In those moments, I desperately wish I had my mother. I'd finally be able to empathize with her. I could finally tell her I understand. That taking responsibility of your whole family is spine crushing, the pedestal they placed us upon is too high. That I get why it was so hard to leave her boyfriend. That you placed how you felt about you ("it's called self-esteem" *Katt Williams*) in their hands and it's easier to try to reclaim it from them than to reestablish it within you. That bills can be a blow. That an hourly wage is a fucking lie when you don't deduct taxes. That when things I need go on sale, I have an economic orgasm. That people can grow older without maturing. That liquor really does quiet all those negative thoughts. And that liquor isn't the only way...

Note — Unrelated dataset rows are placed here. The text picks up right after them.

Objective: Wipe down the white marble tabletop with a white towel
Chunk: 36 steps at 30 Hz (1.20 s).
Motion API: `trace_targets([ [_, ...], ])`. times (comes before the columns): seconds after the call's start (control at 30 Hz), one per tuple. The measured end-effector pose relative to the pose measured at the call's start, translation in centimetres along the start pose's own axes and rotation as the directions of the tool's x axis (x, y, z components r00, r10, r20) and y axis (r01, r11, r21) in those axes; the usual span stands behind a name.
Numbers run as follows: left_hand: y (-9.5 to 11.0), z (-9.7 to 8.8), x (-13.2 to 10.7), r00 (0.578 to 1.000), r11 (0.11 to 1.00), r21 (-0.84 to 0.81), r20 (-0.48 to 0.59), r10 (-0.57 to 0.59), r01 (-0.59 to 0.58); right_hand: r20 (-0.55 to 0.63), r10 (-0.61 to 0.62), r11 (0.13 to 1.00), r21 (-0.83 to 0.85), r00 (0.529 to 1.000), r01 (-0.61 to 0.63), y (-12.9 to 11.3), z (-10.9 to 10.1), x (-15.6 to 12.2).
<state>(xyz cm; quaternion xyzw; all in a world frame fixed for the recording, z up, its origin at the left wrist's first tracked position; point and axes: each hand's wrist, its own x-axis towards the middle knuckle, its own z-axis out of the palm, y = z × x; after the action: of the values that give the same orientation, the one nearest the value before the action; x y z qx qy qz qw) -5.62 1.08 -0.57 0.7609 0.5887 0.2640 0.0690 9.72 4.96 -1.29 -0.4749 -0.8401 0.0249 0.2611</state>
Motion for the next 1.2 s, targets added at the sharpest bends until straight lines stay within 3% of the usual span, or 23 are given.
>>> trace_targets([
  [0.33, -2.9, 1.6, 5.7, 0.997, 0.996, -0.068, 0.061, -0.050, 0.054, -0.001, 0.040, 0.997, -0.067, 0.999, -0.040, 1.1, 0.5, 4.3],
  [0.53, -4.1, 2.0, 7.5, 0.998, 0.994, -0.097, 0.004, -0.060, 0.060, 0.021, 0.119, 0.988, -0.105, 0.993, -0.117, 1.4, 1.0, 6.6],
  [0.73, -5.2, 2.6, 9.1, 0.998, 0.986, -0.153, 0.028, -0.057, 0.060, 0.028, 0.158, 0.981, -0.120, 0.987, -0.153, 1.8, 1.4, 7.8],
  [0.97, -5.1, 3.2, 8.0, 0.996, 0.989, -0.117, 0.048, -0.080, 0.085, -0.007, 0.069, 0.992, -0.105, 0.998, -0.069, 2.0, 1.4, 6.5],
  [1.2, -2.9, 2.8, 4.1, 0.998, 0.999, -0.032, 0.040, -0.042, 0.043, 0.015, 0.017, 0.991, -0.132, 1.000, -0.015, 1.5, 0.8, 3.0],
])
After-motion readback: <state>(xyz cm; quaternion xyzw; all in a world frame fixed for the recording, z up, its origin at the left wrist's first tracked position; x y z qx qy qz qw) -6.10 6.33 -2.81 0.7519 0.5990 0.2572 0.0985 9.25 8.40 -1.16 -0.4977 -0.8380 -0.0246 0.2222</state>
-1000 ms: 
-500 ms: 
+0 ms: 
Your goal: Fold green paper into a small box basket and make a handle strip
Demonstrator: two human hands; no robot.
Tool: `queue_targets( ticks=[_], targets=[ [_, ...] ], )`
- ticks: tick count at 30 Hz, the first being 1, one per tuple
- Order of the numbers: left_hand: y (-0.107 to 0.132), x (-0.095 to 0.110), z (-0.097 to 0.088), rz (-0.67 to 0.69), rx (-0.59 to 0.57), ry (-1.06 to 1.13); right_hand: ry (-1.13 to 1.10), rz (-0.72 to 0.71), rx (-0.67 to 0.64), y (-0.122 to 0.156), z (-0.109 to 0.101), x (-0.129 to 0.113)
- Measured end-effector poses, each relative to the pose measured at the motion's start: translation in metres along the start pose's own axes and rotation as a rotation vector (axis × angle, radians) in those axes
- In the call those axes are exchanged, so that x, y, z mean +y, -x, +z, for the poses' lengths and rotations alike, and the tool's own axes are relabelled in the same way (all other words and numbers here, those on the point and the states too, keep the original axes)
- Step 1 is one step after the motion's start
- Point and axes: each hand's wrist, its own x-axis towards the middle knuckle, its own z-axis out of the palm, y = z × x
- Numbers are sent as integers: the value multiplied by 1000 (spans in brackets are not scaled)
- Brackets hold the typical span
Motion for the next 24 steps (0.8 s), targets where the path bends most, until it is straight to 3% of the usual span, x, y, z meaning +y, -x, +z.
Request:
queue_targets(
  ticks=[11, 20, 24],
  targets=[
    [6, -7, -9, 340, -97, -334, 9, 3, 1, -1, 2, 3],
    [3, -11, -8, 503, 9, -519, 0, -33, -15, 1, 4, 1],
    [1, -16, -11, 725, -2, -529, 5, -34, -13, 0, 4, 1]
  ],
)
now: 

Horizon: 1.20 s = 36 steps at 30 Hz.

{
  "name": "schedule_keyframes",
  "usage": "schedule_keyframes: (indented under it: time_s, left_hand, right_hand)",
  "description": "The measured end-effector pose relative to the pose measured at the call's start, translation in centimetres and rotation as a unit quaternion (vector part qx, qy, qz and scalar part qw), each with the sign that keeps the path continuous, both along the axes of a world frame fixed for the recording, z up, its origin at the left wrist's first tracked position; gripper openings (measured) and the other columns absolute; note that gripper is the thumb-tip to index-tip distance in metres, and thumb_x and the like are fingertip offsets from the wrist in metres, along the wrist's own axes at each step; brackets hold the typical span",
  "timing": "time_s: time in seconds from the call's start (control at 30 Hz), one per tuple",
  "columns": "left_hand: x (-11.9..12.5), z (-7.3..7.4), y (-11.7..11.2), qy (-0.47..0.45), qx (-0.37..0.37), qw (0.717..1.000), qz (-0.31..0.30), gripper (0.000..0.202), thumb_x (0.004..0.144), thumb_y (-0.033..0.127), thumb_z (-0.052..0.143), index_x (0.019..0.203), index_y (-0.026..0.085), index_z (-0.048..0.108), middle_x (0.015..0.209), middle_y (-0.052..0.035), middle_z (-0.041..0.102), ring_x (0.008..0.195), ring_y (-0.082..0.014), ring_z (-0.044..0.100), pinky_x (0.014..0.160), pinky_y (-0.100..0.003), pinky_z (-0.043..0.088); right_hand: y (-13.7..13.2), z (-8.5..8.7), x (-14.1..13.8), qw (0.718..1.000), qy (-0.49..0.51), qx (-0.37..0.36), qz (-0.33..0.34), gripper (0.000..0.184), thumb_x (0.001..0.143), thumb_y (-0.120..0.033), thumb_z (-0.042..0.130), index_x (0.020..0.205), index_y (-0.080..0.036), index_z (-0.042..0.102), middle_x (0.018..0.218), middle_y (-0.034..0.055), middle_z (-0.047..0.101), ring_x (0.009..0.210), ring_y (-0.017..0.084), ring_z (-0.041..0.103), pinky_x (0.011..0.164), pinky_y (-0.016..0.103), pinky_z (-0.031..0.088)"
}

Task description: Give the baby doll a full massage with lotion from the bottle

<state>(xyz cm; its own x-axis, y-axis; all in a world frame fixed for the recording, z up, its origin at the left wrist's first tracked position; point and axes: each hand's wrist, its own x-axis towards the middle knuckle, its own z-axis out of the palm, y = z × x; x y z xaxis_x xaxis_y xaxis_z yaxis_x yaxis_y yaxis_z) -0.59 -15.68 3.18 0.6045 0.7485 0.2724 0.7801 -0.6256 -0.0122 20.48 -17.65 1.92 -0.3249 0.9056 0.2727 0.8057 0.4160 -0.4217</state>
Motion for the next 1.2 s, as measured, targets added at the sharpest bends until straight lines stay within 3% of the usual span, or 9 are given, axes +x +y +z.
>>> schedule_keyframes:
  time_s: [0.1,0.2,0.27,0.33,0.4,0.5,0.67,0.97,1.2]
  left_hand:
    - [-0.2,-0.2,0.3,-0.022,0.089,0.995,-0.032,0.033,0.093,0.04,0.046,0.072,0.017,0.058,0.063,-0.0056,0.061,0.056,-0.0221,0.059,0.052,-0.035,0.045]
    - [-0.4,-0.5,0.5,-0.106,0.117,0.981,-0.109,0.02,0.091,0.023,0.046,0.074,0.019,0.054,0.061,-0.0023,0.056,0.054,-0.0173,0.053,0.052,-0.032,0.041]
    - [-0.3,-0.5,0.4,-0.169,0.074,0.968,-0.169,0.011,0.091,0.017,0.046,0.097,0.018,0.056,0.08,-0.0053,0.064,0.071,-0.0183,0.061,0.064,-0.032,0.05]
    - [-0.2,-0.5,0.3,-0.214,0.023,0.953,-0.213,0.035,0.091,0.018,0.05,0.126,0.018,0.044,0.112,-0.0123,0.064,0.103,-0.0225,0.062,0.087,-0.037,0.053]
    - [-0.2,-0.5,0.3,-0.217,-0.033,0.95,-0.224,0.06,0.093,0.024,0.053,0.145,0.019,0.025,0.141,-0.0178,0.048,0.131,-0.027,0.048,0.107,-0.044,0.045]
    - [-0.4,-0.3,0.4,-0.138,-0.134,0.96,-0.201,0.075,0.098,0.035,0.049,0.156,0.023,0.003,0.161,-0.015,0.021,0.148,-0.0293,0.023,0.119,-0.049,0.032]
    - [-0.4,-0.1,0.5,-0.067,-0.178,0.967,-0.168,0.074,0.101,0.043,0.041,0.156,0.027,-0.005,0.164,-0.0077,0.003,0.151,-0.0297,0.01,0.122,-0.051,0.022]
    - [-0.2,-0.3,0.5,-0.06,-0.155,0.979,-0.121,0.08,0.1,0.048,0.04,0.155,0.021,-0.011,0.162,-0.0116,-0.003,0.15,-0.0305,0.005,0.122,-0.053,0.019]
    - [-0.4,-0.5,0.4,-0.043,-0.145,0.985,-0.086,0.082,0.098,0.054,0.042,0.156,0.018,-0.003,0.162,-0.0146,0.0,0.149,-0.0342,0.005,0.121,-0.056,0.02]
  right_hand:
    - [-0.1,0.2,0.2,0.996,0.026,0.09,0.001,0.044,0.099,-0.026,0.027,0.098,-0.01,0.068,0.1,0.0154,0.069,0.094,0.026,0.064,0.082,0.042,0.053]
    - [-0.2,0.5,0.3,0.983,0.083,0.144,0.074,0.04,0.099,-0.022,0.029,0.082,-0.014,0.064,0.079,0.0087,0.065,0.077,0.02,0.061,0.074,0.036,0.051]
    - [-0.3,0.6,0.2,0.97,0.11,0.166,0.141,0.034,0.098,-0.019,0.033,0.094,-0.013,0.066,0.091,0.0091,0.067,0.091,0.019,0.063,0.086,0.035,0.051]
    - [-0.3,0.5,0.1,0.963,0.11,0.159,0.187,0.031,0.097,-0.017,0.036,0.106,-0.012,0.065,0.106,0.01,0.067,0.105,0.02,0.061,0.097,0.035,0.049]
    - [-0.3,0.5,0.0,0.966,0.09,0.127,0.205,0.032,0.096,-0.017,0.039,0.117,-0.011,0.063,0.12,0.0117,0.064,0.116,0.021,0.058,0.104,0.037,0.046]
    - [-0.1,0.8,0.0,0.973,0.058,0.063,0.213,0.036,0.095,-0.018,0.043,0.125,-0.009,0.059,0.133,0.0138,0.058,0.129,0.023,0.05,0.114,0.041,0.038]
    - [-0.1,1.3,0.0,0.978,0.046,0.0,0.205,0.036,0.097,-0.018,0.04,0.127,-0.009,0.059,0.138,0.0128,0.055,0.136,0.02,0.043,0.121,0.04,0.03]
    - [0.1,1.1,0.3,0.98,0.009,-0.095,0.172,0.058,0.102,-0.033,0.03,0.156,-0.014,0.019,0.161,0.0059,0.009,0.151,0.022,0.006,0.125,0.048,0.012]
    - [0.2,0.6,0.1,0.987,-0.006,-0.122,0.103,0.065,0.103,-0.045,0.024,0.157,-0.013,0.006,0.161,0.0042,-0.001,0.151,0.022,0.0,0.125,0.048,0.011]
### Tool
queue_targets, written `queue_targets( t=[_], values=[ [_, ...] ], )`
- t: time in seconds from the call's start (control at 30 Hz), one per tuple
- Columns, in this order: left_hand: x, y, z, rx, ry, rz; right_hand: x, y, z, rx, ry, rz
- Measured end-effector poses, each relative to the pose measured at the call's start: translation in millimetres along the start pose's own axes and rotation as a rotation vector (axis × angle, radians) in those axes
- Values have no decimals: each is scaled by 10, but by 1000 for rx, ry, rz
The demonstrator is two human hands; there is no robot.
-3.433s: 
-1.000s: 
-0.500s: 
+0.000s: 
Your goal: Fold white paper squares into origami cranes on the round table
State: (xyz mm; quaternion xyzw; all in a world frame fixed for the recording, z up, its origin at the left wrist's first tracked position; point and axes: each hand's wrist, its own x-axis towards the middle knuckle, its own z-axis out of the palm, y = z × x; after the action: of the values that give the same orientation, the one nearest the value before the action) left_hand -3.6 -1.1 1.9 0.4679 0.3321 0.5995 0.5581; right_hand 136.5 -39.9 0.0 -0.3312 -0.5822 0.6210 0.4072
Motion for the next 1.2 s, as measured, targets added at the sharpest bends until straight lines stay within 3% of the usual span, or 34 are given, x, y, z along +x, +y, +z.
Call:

One Christmas, my mom bought my grandmother a gold ring with a row of white amethyst stones. Amethyst is my mother's birthstone, not my grandmother's, but she bought it for her mom nonetheless. When I went off to college, my grandmother put the ring on my finger. "Now you have both of us," she told me. A stone has since fallen out of the ring but I refuse to take it off to get it replaced. It's not easy to risk losing another piece of me.
I don't know what I'll ask next year. I know I'll take to her grave her favorite gum, Big Red, and her favorite soft drink, Dr. Pepper. Maybe I'll be a medical school matriculant by then and can begin a career of ensuring other girls get to keep their mothers for just a little longer. But I don't know what to ask. I do, however, know what to tell her: I still shouldn't have to watch your son but I'm glad you blessed me with him. He has your laugh, your wit and your drive, even if he never knew you.
You did a good job Mom. You were not perfect, but you didn't have to be. Your kids aren't perfect either but there was nothing to fear, we turned out quite all right.